Piera Congia, di Legnaro, impegnata in parrocchia come educatrice, si è avvicinata al servizio in Caritas con la crisi del Coronavirus: «Ci siamo presi carico con alcuni giovani di svolgere il servizio della spesa alimentare, che normalmente vengono distribuiti ogni 15 giorni alle famiglie più bisognose e che in tempo di Coronavirus abbiamo portato a casa. È stata un’esperienza molto importante e positiva. Ho vissuto incontri con situazioni fragili, diverse tra loro, ma sempre autentiche». Piera non nasconde i vecchi pregiudizi: «Avevo l’idea che la Caritas fosse una “cosa da vecchi”. Invece, anche grazie a questa esperienza, ho capito come sia una realtà che permette a tutti di mettersi in gioco con una profondità che tante altre realtà non hanno». C’è spazio per i giovani nelle Caritas? «Spesso sono vissute da persone adulte, ma credo che i giovani, anche grazie alla guida e all’accompagnamento dei loro educatori, possano bussare alla porta delle Caritas per sperimentarsi. Basta una singola volta per conoscerla».

Giacomo Bianchi, impegnato nella distribuzione nel vicariato dell’Arcella, racconta di aver capito in questi mesi quanto l’impegno della Caritas sia di importanza vitale per tante, troppe persone: «Ho iniziato con il tempo libero del Covid, ma credo di continuare con il mio aiuto anche dopo il ritorno al lavoro. Consiglio questo servizio a tutti i giovani, perché fa toccare con mano quella povertà che in televisione e sui social sembra tanto lontana, e che invece si trova dietro casa nostra».

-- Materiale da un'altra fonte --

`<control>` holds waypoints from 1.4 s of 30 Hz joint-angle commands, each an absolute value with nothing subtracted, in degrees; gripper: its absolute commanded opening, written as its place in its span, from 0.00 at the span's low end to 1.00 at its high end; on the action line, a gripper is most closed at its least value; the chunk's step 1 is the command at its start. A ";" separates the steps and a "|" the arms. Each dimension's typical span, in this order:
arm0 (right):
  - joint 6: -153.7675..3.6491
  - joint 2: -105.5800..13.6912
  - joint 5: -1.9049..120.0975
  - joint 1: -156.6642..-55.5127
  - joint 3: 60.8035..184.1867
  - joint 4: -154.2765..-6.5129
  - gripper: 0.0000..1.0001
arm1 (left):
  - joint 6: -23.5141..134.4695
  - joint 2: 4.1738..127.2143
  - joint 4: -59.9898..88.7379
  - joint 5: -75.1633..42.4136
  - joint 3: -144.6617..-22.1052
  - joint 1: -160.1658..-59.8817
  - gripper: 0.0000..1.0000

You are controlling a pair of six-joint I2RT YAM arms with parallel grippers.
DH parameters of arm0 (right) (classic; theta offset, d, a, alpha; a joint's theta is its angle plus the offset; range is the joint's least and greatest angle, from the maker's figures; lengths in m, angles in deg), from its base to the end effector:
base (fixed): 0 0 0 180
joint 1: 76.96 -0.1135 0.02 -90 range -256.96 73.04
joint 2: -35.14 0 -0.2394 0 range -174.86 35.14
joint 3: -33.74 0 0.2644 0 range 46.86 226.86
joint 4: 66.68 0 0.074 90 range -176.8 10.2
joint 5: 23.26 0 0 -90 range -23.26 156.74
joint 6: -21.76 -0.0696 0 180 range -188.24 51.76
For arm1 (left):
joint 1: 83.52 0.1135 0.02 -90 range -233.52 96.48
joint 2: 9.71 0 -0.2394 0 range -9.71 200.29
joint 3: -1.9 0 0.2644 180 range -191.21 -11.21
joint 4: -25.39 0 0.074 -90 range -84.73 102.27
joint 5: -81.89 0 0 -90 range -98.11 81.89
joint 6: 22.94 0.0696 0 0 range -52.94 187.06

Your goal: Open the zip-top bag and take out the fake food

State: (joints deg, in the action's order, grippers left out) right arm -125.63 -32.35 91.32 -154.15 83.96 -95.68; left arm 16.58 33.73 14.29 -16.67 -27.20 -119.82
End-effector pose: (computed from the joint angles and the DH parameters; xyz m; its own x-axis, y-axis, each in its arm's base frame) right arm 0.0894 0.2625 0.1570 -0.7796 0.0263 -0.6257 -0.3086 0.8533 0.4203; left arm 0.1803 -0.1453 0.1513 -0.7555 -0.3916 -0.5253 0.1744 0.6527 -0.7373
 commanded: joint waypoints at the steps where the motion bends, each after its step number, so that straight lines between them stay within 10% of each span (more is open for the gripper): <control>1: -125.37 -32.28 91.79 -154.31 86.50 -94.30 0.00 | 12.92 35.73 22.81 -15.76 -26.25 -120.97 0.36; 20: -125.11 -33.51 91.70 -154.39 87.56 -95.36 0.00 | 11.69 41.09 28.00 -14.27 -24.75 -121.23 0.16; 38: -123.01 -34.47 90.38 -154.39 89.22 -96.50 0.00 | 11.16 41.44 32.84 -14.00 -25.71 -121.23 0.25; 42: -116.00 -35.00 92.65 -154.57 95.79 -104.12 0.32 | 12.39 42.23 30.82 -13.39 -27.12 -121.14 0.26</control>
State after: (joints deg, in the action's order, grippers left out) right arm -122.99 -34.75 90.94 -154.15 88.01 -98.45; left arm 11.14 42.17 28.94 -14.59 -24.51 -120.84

Angela Fontolan, 17 anni, dell’Arcella, è diventata volontaria in Caritas a seguito della cresima. Per ora si occupa della sistemazione del magazzino dei viveri a lunga conservazione, dove le famiglie in difficoltà del territorio si recano per chiedere un aiuto. «La carità mi gratifica e mi insegna molto. A contatto con il mondo degli ultimi, mi sono resa conto che la solidarietà non può e non deve fermarsi. In questo momento tante persone fanno i conti con difficoltà economiche, spesso avendo anche figli a carico. Nella relazione diretta sto imparando a camminare con loro. Dare un piccolo sollievo a queste situazioni familiari difficili mi riempie di gioia».